_PROBLEM REQUIREMENTS_:
The required output is the lines below from the line containing "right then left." to the line containing "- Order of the", inclusive, retyped exactly. No other lines belong in it.

· · · · ·

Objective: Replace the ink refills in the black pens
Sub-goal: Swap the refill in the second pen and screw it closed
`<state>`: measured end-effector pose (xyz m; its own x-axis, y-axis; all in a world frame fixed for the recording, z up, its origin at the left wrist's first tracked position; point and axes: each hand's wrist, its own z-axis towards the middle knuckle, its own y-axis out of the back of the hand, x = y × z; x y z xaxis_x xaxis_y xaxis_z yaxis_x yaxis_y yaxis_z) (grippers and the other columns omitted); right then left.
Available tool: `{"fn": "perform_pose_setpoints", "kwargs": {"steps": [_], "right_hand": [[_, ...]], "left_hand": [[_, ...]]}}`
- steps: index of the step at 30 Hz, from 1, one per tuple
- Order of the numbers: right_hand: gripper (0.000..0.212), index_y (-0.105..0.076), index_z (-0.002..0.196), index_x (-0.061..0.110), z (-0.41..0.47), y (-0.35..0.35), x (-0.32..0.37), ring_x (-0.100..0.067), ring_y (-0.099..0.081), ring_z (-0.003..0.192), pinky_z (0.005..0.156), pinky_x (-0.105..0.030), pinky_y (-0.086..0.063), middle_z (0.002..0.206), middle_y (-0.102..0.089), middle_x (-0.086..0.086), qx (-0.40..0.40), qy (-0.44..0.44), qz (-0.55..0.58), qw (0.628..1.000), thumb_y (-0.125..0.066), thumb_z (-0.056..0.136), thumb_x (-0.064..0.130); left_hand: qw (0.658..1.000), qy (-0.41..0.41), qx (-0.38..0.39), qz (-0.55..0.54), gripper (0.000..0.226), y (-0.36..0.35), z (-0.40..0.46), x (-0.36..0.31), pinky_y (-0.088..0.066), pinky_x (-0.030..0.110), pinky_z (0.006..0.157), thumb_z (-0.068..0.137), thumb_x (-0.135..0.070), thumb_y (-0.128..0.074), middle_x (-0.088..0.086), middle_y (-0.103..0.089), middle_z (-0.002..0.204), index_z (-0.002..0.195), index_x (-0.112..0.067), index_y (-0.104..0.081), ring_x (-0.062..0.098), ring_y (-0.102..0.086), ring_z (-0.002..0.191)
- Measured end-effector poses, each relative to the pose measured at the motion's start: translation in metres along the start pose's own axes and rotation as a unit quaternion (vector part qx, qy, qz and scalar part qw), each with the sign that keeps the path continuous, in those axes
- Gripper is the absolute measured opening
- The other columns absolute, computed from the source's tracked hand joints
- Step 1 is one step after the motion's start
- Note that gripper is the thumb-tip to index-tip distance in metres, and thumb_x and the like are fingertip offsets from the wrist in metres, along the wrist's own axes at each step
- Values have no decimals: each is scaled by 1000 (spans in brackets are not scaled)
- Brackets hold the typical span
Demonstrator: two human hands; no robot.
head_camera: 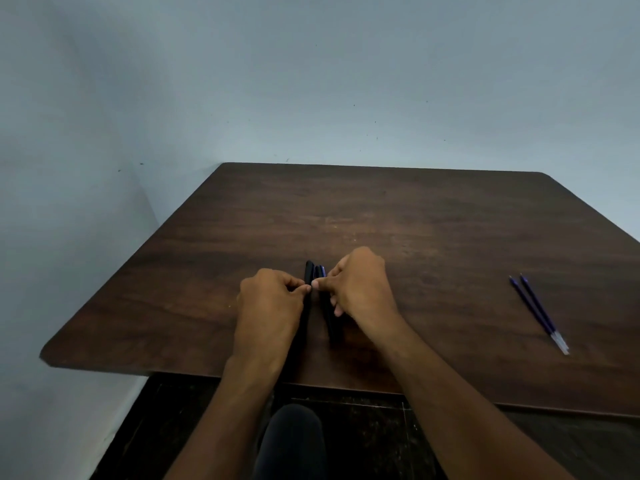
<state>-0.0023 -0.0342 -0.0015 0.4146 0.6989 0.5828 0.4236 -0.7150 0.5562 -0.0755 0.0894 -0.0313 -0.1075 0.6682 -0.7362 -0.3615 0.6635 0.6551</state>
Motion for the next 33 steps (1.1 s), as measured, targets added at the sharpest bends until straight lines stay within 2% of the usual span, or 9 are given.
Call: {"fn": "perform_pose_setpoints", "kwargs": {"steps": [4,8,11,14,18,21,25,30,33], "right_hand": [[40,-70,112,10,15,-9,0,-18,-67,55,46,-25,-48,76,-71,-9,-57,17,9,998,-76,86,41],[35,-76,93,10,31,-25,-11,-28,-75,86,77,-41,-63,94,-77,-12,-139,63,38,988,-84,78,41],[28,-76,88,9,28,-27,-15,-24,-72,65,58,-33,-61,80,-74,-11,-157,84,64,982,-83,81,35],[30,-74,99,7,15,-18,-11,-15,-60,45,39,-20,-41,64,-66,-6,-119,55,61,989,-78,86,34],[31,-73,107,12,8,-13,-6,-11,-57,40,35,-16,-37,61,-63,-2,-91,36,39,994,-73,90,37],[29,-71,105,12,6,-14,-8,-9,-54,33,42,-22,-43,58,-61,-2,-69,35,49,996,-71,91,38],[26,-64,76,14,-3,-21,-19,-14,-56,44,46,-24,-46,59,-61,-4,-122,92,110,982,-75,89,33],[28,-70,86,6,-18,-23,-26,-16,-59,45,49,-26,-53,73,-74,-13,-171,130,162,963,-79,86,33],[31,-70,74,7,-21,-28,-33,-12,-61,39,44,-23,-53,63,-73,-9,-218,171,168,946,-81,84,34]], "left_hand": [[1000,10,25,-11,6,0,5,0,-61,31,69,83,-32,-79,-4,-77,75,85,-27,-82,7,-70,69],[999,29,34,-24,2,-1,7,2,-59,26,66,82,-29,-80,-4,-76,74,83,-29,-81,6,-70,67],[998,34,39,-32,2,-1,8,3,-55,20,60,82,-28,-80,-5,-76,73,84,-27,-81,4,-68,65],[998,31,37,-40,4,-1,9,5,-53,17,59,82,-28,-81,-6,-76,73,85,-26,-82,2,-67,63],[998,19,23,-57,4,-1,9,6,-59,25,61,83,-29,-80,-8,-73,65,83,-26,-81,4,-65,56],[998,18,13,-60,6,-3,9,4,-63,32,62,84,-31,-79,-9,-72,64,78,-29,-79,6,-68,58],[999,4,4,-39,7,-4,9,3,-63,31,62,86,-33,-77,-10,-72,67,82,-28,-80,4,-69,61],[1000,-4,2,-20,10,-2,7,1,-62,29,65,90,-32,-72,-9,-73,73,87,-26,-80,5,-68,65],[999,-33,3,-3,13,-1,4,-2,-60,29,75,92,-31,-67,-9,-75,84,94,-25,-79,4,-68,77]]}}
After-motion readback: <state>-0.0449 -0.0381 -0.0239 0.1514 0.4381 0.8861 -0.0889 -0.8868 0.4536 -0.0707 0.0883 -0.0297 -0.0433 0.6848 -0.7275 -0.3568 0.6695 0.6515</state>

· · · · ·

_OUTPUT OF THE EXERCISE_:
`<state>`: measured end-effector pose (xyz m; its own x-axis, y-axis; all in a world frame fixed for the recording, z up, its origin at the left wrist's first tracked position; point and axes: each hand's wrist, its own z-axis towards the middle knuckle, its own y-axis out of the back of the hand, x = y × z; x y z xaxis_x xaxis_y xaxis_z yaxis_x yaxis_y yaxis_z) (grippers and the other columns omitted); right then left.
Available tool: `{"fn": "perform_pose_setpoints", "kwargs": {"steps": [_], "right_hand": [[_, ...]], "left_hand": [[_, ...]]}}`
- steps: index of the step at 30 Hz, from 1, one per tuple
- Order of the numbers: right_hand: gripper (0.000..0.212), index_y (-0.105..0.076), index_z (-0.002..0.196), index_x (-0.061..0.110), z (-0.41..0.47), y (-0.35..0.35), x (-0.32..0.37), ring_x (-0.100..0.067), ring_y (-0.099..0.081), ring_z (-0.003..0.192), pinky_z (0.005..0.156), pinky_x (-0.105..0.030), pinky_y (-0.086..0.063), middle_z (0.002..0.206), middle_y (-0.102..0.089), middle_x (-0.086..0.086), qx (-0.40..0.40), qy (-0.44..0.44), qz (-0.55..0.58), qw (0.628..1.000), thumb_y (-0.125..0.066), thumb_z (-0.056..0.136), thumb_x (-0.064..0.130); left_hand: qw (0.658..1.000), qy (-0.41..0.41), qx (-0.38..0.39), qz (-0.55..0.54), gripper (0.000..0.226), y (-0.36..0.35), z (-0.40..0.46), x (-0.36..0.31), pinky_y (-0.088..0.066), pinky_x (-0.030..0.110), pinky_z (0.006..0.157), thumb_z (-0.068..0.137), thumb_x (-0.135..0.070), thumb_y (-0.128..0.074), middle_x (-0.088..0.086), middle_y (-0.103..0.089), middle_z (-0.002..0.204), index_z (-0.002..0.195), index_x (-0.112..0.067), index_y (-0.104..0.081), ring_x (-0.062..0.098), ring_y (-0.102..0.086), ring_z (-0.002..0.191)

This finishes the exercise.